The short answer is, depends. If your organization is dealing with Deep Learning, Machine Learning, complex simulations or optimizations, you should care. Quantum computing is one of those technologies that we get hyped, look into them, frown in disappointment and then dismiss. The truth though, is that you shouldn’t. Not now.
In theory, Quantum Computing enables companies to run hard (exponential based) problems orders of magnitude faster than current technologies. I say in theory because in most cases, the mathematical algorithms aren’t there yet. That said, this is changing and fast.
When I mean fast, I mean exponentially fast. Some weeks ago, Microsoft released its Quantum Computing Toolkit. IBM released something similar last year called IBM Quantum Experience (IBM-Q), becoming the first company to offer Universal Quantum Computing in the cloud.
The news caught my attention. It surprised me that more and more technology companies are releasing Quantum simulators. I wondered, isn’t it far away from being useful? The truth is, it is, and it’s not. So let me separate two things.
Quantum Computers
On one side you have the Quantum Computer itself, the hardware. The speed of innovation on the hardware side is impressive. Right now there might be close to nine or ten different approaches to building a Quantum Computing. Some are very recent, like the Flip-Flip Qubit proposed by the University of New South Wales in Australia. Others are improvements over current technologies, like the Loop-Based technique from the University of Tokyo.
Hardware is still evolving. It reminds me of the early days of digital computers. Each company is outperforming the other’s architecture. The significant difference, in this case, is the speed of innovation. The acceleration of the space will bring forward a viable (like in 1000 – 4000 qubits) Universal Quantum Computer during the next few years, not more.
It’s easy to dismiss the technology as it’s currently subpar with traditional computing. There is an ongoing debate about how faster can Quantum Computers operate. A discussion that, so far, Quantum has been loosing. I don’t expect this to be the case for long though.
Image: IBM’s Quantum x2000 chip
Quantum Algorithms
On the other hand, you’ve got Quantum Algorithms. This is the software abstraction that runs on top of the Quantum Computers.
Writing Quantum Algorithms is nothing like current programming. It’s the comeback of assembly language, but on steroids, it’s a trip down Universal Turing Machine memory-lane.
Quantum Computing requires a complete rewrite of the underlying math of any classical algorithm. Not all algorithms are suitable to run on Quantum. Quantum developers need to develop new mathematical devices to make them workable.
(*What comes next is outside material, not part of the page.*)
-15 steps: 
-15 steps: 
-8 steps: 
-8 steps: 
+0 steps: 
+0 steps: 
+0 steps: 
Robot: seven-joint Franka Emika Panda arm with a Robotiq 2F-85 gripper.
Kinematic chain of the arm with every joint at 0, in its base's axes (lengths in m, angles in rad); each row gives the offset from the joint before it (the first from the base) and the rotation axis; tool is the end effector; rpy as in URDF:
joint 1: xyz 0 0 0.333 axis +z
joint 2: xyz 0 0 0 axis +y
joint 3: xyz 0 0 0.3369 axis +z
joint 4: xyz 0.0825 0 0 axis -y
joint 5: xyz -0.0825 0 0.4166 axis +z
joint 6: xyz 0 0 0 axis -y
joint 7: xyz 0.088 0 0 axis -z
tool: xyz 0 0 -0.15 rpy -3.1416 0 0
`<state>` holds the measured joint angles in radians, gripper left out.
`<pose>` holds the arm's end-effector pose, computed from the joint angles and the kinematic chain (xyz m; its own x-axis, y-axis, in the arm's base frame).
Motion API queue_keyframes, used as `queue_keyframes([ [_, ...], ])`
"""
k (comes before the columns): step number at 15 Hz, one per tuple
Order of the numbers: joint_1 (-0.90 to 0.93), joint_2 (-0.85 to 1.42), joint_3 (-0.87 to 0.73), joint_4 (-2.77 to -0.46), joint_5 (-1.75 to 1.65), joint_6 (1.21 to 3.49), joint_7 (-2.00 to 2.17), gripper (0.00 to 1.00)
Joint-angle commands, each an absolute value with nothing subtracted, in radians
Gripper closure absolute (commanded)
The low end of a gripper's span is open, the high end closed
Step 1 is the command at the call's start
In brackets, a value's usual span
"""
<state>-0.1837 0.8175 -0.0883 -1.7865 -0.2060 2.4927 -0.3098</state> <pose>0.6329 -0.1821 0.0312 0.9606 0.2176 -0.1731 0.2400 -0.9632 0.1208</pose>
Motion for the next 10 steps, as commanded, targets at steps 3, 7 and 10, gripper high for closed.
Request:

And when I say Quantum developers, I mean, hardcore mathematicians and physics.
It all comes down to developing the right Quantum algorithm, something that isn’t easy or achievable by many. Here though is where the exciting space lies. Most technology leaders are investing in building their own Quantum Computers. Meanwhile, startups are focusing on developing the right algorithms for potential customers. One example of this is the Vancouver-based 1QBit.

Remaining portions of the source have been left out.